7. The Greeks and Romans believing, as they did, that events on earth depended on the will of such deities as here described, of whose will they could have no foreknowledge, were prevented from thinking that by studying the ordinary course of nature they might detect, as their descendants have done, certain unchanging laws of sequence among the phenomena, the knowledge of which would enable them often to foresee what was coming, and to direct the agency of the laws to effect new results of the highest importance to their own wellbeing.

* 8. Two thousand years ago the Romans had obtained dominion over nearly the whole world then known to them. It was then that Julius Cæsar, returning to Rome from successful wars in Gaul and elsewhere, subverted the government of the senate, and became absolute emperor, dictator, or despot. Afterwards, amidst strange fluctuations, corruption and confusion spread, and the decline and fall of the Roman power had commenced. At last, barbarous nations from the north and east, in overwhelming multitudes, broke in upon the empire, and, working prodigious slaughter and devastation, dismembered it.
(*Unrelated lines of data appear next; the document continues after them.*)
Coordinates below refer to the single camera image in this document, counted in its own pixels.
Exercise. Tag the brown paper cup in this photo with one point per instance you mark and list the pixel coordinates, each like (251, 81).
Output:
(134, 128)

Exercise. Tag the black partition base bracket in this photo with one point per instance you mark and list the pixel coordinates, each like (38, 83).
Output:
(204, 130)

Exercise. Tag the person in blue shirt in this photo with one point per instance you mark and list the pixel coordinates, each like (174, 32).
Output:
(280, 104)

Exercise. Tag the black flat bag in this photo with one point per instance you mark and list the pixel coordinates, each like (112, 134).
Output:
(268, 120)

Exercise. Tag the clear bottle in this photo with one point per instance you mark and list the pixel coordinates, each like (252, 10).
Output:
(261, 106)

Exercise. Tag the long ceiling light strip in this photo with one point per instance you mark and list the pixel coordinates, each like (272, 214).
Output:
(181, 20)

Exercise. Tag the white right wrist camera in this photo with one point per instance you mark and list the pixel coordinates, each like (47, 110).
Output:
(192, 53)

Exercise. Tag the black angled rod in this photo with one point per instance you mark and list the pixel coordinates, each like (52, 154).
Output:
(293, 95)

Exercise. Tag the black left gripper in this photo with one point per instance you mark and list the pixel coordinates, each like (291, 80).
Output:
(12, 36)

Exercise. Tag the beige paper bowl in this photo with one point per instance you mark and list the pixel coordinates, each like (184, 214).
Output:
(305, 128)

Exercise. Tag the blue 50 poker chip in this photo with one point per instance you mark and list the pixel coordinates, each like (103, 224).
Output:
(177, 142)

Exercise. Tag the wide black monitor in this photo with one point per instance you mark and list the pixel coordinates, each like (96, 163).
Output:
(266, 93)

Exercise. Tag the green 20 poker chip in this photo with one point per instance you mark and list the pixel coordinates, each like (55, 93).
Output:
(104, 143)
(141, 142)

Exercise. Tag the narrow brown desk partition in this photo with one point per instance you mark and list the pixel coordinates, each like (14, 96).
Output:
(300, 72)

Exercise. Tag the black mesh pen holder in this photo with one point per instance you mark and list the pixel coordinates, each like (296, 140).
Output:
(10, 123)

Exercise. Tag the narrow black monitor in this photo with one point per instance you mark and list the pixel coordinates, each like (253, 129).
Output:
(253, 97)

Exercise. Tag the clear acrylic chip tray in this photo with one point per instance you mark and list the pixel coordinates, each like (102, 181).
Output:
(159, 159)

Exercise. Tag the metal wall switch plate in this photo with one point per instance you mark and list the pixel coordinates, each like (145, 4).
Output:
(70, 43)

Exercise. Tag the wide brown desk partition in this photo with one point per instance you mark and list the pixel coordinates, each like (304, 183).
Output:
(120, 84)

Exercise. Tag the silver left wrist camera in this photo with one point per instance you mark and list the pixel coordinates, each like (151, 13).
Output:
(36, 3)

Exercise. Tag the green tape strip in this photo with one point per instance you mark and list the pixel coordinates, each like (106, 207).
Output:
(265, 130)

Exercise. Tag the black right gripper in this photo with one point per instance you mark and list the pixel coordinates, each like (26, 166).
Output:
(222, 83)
Different tribes kept possession of different portions, and, intermarrying with what remained of the former inhabitants, formed eventually the distinct kingdoms of modern Europe.

* 9.

The pure Latin then ceased to be the common language of the different parts of the former empire, giving place to confused mixtures of the languages of the victors and the vanquished. These were little intelligible except to the occupants of the several localities. Had it not been for the fact that Christianity was then spreading over Europe, humanizing the people, the sacred books of which religion were chiefly Greek and Latin, and that the church services everywhere were Latin, the two ancient languages of Europe, with their valuable literature, might have been lost entirely, as great part of it really was.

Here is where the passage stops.